TASK BRIEF
Reproduce only the lines of the material below that start at the line containing "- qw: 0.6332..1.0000" and stop at the line containing "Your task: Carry". Keep both end lines.

[INFORMATION SUPPLIED Boundary: Start]

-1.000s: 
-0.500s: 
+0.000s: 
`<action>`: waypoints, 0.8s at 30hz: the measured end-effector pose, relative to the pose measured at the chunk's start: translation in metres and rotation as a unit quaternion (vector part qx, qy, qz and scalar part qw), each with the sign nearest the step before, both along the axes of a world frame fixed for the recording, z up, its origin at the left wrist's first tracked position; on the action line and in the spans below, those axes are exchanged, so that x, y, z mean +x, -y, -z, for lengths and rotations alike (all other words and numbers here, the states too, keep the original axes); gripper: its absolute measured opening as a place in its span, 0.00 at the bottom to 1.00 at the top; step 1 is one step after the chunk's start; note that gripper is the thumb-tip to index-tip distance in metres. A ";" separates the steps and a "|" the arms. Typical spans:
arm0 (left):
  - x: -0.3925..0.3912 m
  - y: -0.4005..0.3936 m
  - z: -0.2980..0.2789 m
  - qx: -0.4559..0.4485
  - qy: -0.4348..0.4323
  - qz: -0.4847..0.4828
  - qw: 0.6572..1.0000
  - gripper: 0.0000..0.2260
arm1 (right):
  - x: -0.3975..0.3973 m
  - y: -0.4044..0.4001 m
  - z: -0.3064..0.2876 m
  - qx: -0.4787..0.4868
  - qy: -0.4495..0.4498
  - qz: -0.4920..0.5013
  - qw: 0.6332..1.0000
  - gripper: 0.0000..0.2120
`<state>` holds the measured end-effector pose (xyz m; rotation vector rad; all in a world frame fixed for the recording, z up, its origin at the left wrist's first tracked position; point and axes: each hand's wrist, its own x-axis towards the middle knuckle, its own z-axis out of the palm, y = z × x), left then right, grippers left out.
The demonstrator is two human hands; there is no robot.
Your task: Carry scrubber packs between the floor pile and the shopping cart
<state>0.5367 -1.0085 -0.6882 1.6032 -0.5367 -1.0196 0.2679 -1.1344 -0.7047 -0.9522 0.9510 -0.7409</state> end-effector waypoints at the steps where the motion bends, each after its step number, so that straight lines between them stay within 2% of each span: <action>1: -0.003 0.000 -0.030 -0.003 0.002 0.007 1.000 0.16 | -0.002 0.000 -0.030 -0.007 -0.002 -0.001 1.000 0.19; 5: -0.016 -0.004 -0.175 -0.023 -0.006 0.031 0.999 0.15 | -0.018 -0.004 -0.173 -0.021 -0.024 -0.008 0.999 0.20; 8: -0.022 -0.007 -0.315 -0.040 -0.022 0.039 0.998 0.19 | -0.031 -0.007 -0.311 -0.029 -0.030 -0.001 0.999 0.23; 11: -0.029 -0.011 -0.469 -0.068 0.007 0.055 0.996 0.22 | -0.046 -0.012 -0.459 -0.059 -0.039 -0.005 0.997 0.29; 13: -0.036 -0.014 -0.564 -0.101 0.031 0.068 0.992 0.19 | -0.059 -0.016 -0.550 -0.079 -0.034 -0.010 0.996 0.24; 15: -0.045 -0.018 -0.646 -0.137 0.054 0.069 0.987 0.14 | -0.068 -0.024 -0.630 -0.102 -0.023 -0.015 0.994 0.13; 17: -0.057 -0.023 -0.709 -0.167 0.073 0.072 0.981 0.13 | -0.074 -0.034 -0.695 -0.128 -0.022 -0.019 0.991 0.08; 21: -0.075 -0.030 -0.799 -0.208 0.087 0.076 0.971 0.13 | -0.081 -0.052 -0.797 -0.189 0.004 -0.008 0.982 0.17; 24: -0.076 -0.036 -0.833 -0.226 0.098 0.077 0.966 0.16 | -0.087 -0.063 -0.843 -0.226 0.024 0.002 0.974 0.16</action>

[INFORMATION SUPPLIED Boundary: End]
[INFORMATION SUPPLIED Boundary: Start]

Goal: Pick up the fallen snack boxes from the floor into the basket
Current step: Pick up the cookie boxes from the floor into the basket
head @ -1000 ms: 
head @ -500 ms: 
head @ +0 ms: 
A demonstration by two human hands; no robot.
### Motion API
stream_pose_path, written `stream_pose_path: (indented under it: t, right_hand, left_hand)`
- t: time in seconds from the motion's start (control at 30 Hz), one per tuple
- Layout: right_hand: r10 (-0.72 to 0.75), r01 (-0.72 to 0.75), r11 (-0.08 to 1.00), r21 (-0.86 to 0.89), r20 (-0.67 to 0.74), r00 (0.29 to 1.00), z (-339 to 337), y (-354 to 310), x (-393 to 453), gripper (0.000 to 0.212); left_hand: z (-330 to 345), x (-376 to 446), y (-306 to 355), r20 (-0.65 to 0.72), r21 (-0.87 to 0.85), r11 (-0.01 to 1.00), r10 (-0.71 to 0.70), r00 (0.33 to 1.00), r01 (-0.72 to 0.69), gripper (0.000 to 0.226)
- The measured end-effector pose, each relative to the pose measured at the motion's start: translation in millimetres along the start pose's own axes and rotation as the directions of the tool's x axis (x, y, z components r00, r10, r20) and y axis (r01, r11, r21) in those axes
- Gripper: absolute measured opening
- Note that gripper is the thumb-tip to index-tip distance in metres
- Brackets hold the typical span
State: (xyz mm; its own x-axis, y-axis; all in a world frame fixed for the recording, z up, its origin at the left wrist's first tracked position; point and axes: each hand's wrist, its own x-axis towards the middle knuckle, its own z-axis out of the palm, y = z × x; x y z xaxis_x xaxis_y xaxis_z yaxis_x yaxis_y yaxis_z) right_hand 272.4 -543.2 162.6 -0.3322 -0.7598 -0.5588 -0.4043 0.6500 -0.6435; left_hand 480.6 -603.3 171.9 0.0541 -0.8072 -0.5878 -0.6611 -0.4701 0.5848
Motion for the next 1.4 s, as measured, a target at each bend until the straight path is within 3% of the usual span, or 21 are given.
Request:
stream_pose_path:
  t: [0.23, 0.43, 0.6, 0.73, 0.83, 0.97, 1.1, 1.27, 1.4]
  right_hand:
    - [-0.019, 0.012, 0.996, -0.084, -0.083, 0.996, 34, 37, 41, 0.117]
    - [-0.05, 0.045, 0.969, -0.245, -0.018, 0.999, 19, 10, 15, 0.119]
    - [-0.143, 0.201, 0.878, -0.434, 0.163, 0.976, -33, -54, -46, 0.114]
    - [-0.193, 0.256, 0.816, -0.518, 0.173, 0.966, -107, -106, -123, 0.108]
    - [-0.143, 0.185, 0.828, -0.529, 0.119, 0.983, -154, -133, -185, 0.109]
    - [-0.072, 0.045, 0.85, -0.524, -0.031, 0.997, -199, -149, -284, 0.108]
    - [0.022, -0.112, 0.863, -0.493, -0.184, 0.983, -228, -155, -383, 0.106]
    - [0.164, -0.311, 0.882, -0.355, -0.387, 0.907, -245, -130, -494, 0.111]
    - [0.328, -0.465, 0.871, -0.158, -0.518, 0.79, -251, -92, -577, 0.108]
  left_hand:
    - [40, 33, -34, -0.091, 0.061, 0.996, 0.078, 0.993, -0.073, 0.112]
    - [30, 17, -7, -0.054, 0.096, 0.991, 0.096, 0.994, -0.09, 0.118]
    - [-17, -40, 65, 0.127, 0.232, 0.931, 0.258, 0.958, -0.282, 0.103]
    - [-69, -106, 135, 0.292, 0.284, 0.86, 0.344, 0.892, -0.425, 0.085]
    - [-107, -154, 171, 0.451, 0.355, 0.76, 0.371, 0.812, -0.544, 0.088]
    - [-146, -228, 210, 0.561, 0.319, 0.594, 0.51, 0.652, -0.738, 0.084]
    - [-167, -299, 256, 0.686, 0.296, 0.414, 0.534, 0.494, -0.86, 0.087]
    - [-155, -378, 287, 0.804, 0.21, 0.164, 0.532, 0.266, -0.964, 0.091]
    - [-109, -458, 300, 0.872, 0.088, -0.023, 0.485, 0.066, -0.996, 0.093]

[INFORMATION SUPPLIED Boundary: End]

WRITTEN SOLUTION
  - qw: 0.6332..1.0000
  - gripper: 0.0000..0.2120
`<state>` holds the measured end-effector pose (xyz m; rotation vector rad; all in a world frame fixed for the recording, z up, its origin at the left wrist's first tracked position; point and axes: each hand's wrist, its own x-axis towards the middle knuckle, its own z-axis out of the palm, y = z × x), left then right, grippers left out.
The demonstrator is two human hands; there is no robot.
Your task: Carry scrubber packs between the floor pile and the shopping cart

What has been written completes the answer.